═══ Supplied material

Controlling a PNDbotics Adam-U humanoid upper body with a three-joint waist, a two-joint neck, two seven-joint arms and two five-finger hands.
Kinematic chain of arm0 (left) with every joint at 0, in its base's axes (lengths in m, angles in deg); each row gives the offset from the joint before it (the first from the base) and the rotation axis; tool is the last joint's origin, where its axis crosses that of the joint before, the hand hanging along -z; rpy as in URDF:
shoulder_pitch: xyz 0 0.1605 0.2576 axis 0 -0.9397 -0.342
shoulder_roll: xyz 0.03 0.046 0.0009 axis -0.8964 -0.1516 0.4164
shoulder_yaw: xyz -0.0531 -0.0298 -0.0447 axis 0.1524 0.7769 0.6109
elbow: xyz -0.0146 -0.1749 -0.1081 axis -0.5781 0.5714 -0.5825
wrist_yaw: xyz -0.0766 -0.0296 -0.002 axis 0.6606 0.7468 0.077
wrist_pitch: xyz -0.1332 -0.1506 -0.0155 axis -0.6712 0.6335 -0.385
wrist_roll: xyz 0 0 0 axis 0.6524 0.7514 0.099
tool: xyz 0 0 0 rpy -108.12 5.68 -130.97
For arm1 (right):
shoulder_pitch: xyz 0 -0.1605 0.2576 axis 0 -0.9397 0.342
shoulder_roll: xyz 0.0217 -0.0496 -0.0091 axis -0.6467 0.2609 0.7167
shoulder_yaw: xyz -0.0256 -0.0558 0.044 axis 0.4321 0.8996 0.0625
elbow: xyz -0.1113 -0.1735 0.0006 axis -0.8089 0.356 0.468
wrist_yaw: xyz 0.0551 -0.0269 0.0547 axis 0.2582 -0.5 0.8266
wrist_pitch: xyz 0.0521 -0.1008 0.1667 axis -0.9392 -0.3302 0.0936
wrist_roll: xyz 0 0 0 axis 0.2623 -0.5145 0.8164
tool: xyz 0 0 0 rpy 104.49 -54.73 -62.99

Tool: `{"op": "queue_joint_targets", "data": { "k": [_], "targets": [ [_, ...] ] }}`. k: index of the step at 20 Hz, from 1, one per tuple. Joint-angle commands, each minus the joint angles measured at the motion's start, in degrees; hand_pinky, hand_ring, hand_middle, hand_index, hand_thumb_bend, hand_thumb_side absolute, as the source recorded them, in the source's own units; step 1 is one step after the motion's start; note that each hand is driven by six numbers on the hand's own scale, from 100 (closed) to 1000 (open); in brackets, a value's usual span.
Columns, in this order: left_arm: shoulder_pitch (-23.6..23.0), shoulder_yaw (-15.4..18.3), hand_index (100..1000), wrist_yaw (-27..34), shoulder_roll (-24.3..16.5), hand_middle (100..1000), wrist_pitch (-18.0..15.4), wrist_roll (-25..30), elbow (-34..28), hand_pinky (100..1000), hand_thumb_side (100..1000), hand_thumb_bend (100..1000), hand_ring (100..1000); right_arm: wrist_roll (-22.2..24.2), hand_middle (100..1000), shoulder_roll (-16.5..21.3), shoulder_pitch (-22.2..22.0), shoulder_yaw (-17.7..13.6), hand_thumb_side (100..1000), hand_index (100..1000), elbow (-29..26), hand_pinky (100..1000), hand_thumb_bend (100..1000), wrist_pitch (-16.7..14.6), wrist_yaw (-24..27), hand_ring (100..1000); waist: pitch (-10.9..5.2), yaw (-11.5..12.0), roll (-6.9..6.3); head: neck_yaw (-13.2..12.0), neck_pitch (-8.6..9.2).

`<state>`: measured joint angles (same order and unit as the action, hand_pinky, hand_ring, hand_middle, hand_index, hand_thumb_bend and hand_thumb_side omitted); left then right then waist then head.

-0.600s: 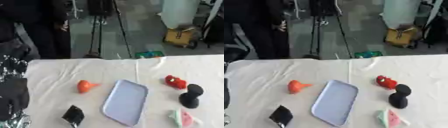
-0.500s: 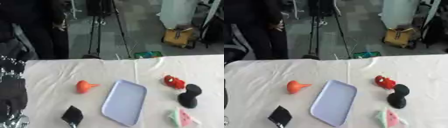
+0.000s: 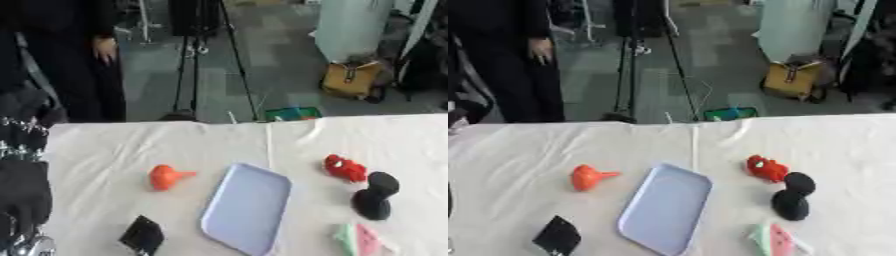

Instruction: Pick up objects on the table and place them in the box.

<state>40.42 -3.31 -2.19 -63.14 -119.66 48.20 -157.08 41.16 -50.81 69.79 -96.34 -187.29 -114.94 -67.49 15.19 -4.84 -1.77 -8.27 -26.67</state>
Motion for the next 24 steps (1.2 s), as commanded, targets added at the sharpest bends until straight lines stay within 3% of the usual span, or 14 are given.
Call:
{"op": "queue_joint_targets", "data": {
  "k": [1,8,11,16,20,21,24],
  "targets": [
    [0.4,-0.22,864,0.53,-1.15,809,0.51,0.27,-0.8,816,1000,207,888,1.94,887,6.06,1.45,1.76,888,910,-0.65,747,100,1.5,-1.63,879,-1.22,0.06,0.29,-1.41,-1.51],
    [0.54,-0.57,853,1.21,-1.01,795,1.41,0.8,-0.8,808,1000,204,872,6.1,882,13.66,5.06,6.34,835,900,0.11,737,100,5.35,-3.64,872,-1.58,0.19,0.85,-2.61,-3.42],
    [0.7,-0.83,835,1.47,-0.99,781,1.87,1.16,-0.8,802,1000,199,859,8.07,881,16.74,7.49,8.46,833,891,2.8,744,100,5.01,-4.26,874,-1.83,0.27,0.99,-2.3,-4.17],
    [0.64,-1.21,829,1.97,-1.08,773,2.48,1.83,-0.8,799,1000,194,853,10.69,876,23.33,12.76,13.16,843,881,9.27,749,100,0.19,-5.83,867,-2.48,0.38,1.18,-1.61,-5.04],
    [0.55,-1.36,821,2.18,-1.14,767,2.77,2.34,-0.8,797,1000,191,848,12.38,847,27.06,15.82,16.72,850,873,13.91,687,164,-4.43,-8.66,828,-2.87,0.44,1.22,-0.98,-5.27],
    [0.52,-1.39,802,2.22,-1.17,747,2.82,2.42,-0.8,791,1000,183,833,12.7,829,27.78,16.29,17.47,864,871,14.74,647,224,-5.19,-9.6,800,-2.94,0.44,1.25,-0.89,-5.22],
    [0.41,-1.65,792,2.14,-1.18,738,3.32,3.08,-0.8,787,1000,179,827,14.69,817,30.26,17.95,21.12,876,865,17.57,651,234,-7.57,-14.41,795,-3.19,0.47,1.39,-0.58,-4.7]
  ]
}}
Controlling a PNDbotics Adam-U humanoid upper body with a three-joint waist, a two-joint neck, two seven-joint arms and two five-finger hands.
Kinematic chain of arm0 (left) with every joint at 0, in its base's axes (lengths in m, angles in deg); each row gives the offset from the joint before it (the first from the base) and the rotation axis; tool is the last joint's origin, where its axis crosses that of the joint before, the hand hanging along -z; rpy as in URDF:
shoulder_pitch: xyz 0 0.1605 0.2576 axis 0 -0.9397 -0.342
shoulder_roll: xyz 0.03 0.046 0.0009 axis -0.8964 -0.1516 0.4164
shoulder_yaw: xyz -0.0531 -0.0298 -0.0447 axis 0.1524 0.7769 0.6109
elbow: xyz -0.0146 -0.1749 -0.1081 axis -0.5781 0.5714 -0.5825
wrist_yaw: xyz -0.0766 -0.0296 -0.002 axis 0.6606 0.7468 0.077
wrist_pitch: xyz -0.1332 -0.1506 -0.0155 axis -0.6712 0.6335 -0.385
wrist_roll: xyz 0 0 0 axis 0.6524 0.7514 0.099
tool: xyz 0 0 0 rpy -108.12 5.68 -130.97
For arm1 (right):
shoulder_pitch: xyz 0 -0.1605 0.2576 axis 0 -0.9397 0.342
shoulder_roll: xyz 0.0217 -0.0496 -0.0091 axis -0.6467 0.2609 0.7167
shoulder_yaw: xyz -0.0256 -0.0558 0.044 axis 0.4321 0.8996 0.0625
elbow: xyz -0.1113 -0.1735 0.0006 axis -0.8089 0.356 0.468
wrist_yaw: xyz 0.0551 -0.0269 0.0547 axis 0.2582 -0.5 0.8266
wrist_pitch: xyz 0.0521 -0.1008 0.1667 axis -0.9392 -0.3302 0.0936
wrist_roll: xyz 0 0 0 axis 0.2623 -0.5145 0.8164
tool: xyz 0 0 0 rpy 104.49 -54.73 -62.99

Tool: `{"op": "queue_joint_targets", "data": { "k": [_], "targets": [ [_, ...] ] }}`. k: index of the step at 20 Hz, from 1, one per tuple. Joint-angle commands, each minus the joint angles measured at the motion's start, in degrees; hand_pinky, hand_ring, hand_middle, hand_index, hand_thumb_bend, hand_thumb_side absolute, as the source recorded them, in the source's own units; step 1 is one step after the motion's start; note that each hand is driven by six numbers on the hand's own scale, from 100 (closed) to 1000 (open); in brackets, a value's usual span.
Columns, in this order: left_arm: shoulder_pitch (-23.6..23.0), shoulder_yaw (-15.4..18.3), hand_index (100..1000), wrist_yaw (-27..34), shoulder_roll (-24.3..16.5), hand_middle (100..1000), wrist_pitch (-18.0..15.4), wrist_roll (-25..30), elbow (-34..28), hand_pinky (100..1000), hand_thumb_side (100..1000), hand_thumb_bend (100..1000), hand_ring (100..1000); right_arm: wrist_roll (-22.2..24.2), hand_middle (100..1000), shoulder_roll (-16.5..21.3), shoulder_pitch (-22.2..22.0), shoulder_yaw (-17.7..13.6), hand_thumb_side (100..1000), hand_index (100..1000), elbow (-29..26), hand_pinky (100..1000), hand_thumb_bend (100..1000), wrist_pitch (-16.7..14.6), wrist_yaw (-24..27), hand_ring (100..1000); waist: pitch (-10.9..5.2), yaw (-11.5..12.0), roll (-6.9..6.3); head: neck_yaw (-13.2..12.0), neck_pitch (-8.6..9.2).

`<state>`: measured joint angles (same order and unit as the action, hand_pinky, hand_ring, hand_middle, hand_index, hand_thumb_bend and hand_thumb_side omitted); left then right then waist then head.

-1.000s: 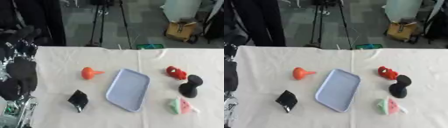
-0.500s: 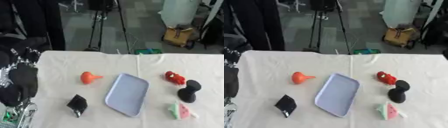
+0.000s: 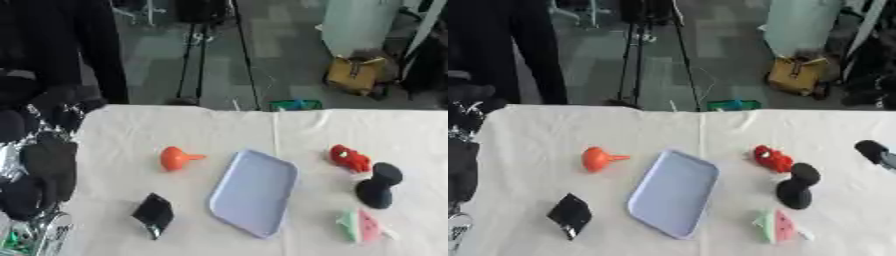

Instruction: Pick up objects on the table and place them in the box.

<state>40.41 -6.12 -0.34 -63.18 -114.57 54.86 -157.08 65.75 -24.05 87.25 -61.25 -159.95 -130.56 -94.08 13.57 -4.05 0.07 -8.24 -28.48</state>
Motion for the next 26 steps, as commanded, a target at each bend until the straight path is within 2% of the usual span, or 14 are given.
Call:
{"op": "queue_joint_targets", "data": {
  "k": [1,5,6,10,14,16,19,20,25,26],
  "targets": [
    [0.55,-0.18,748,-0.06,-0.79,691,0.21,0.57,-0.81,768,1000,161,790,1.8,837,0.08,0.18,0.07,1000,876,-0.01,746,269,-0.9,-0.34,833,-0.64,-0.01,0.12,0.29,0.92],
    [0.66,-0.3,747,-0.07,-0.71,689,0.34,0.97,-0.81,767,1000,159,788,4.38,843,-1.7,-0.88,1.24,1000,880,-1.34,760,256,-2.89,0.74,847,-0.49,0.18,-0.06,0.39,1.24],
    [0.68,-0.36,746,-0.06,-0.68,688,0.38,1.07,-0.81,767,1000,158,788,4.9,845,-2.08,-0.87,1.58,1000,880,-2.0,769,276,-3.43,1.04,851,-0.48,0.22,-0.08,0.43,1.25],
    [0.78,-0.61,746,0.04,-0.61,687,0.53,1.56,-0.81,766,1000,157,786,6.13,852,-3.23,0.08,3.47,1000,878,-5.0,780,225,-5.6,2.39,856,-0.48,0.34,-0.17,0.79,1.23],
    [0.76,-0.7,746,0.17,-0.63,686,0.63,1.8,-0.81,764,1000,157,785,6.77,842,-4.07,0.63,4.52,1000,874,-7.61,773,221,-6.34,3.41,845,-0.52,0.29,-0.15,1.13,1.14],
    [0.74,-0.77,745,0.17,-0.56,684,0.77,1.95,-0.81,763,1000,158,782,7.35,817,-5.11,0.23,4.23,1000,869,-8.23,768,182,-5.36,3.66,821,-0.52,0.13,-0.05,1.17,1.19],
    [0.67,-0.73,745,0.15,-0.53,684,0.93,2.0,-0.81,761,1000,159,781,7.43,784,-7.71,-1.44,1.88,1000,862,-9.55,747,148,-1.81,2.68,781,-0.51,-0.23,0.13,0.95,1.28],
    [0.64,-0.71,744,0.13,-0.53,683,0.98,1.98,-0.81,760,1000,159,780,7.19,755,-8.52,-2.03,1.13,1000,855,-10.24,723,143,-0.53,2.05,743,-0.51,-0.33,0.21,0.87,1.27],
    [0.34,-0.65,744,-0.17,-0.63,682,1.34,1.89,-0.81,758,1000,161,777,6.07,699,-14.64,-6.71,-3.6,1000,831,-14.28,653,113,6.22,-2.75,668,-0.57,-0.99,0.92,0.09,1.07],
    [0.29,-0.65,744,-0.22,-0.66,681,1.39,1.85,-0.81,757,1000,147,776,6.15,679,-15.68,-7.51,-4.2,1000,826,-14.98,633,150,7.26,-3.66,647,-0.58,-1.07,1.04,-0.01,1.03]
  ]
}}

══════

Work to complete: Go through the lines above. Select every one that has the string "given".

Solution to the problem:
Motion for the next 24 steps (1.2 s), as commanded, targets added at the sharpest bends until straight lines stay within 3% of the usual span, or 14 are given.
Motion for the next 26 steps, as commanded, a target at each bend until the straight path is within 2% of the usual span, or 14 are given.

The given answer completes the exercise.